[Opening Given data section]
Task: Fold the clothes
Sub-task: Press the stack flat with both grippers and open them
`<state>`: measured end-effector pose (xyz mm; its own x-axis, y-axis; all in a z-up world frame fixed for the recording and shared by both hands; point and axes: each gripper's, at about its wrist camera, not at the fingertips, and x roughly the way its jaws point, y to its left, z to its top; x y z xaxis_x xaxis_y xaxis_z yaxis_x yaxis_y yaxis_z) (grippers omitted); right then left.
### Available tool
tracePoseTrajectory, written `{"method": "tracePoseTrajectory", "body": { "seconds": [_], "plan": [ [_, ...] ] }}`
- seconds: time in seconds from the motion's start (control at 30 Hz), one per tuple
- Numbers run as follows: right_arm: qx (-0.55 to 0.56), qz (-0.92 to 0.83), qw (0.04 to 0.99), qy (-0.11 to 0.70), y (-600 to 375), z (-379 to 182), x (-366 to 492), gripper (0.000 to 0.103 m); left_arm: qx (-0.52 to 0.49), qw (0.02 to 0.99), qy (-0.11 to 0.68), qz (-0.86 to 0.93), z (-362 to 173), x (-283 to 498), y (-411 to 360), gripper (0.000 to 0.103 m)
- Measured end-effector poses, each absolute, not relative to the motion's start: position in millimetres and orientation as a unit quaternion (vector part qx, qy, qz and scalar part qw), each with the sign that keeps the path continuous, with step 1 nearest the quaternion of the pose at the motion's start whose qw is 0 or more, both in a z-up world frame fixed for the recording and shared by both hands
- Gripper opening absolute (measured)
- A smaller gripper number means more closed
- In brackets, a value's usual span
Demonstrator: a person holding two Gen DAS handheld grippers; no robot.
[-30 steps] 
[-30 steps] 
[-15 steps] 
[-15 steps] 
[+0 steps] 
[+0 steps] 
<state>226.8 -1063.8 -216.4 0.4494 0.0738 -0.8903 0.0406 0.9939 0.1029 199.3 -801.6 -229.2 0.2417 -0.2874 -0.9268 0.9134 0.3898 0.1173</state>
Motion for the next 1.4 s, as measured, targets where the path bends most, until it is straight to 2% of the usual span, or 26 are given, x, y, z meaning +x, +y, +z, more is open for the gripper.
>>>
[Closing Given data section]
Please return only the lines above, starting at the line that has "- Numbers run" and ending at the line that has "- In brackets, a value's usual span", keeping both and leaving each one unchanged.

- Numbers run as follows: right_arm: qx (-0.55 to 0.56), qz (-0.92 to 0.83), qw (0.04 to 0.99), qy (-0.11 to 0.70), y (-600 to 375), z (-379 to 182), x (-366 to 492), gripper (0.000 to 0.103 m); left_arm: qx (-0.52 to 0.49), qw (0.02 to 0.99), qy (-0.11 to 0.68), qz (-0.86 to 0.93), z (-362 to 173), x (-283 to 498), y (-411 to 360), gripper (0.000 to 0.103 m)
- Measured end-effector poses, each absolute, not relative to the motion's start: position in millimetres and orientation as a unit quaternion (vector part qx, qy, qz and scalar part qw), each with the sign that keeps the path continuous, with step 1 nearest the quaternion of the pose at the motion's start whose qw is 0 or more, both in a z-up world frame fixed for the recording and shared by both hands
- Gripper opening absolute (measured)
- A smaller gripper number means more closed
- In brackets, a value's usual span

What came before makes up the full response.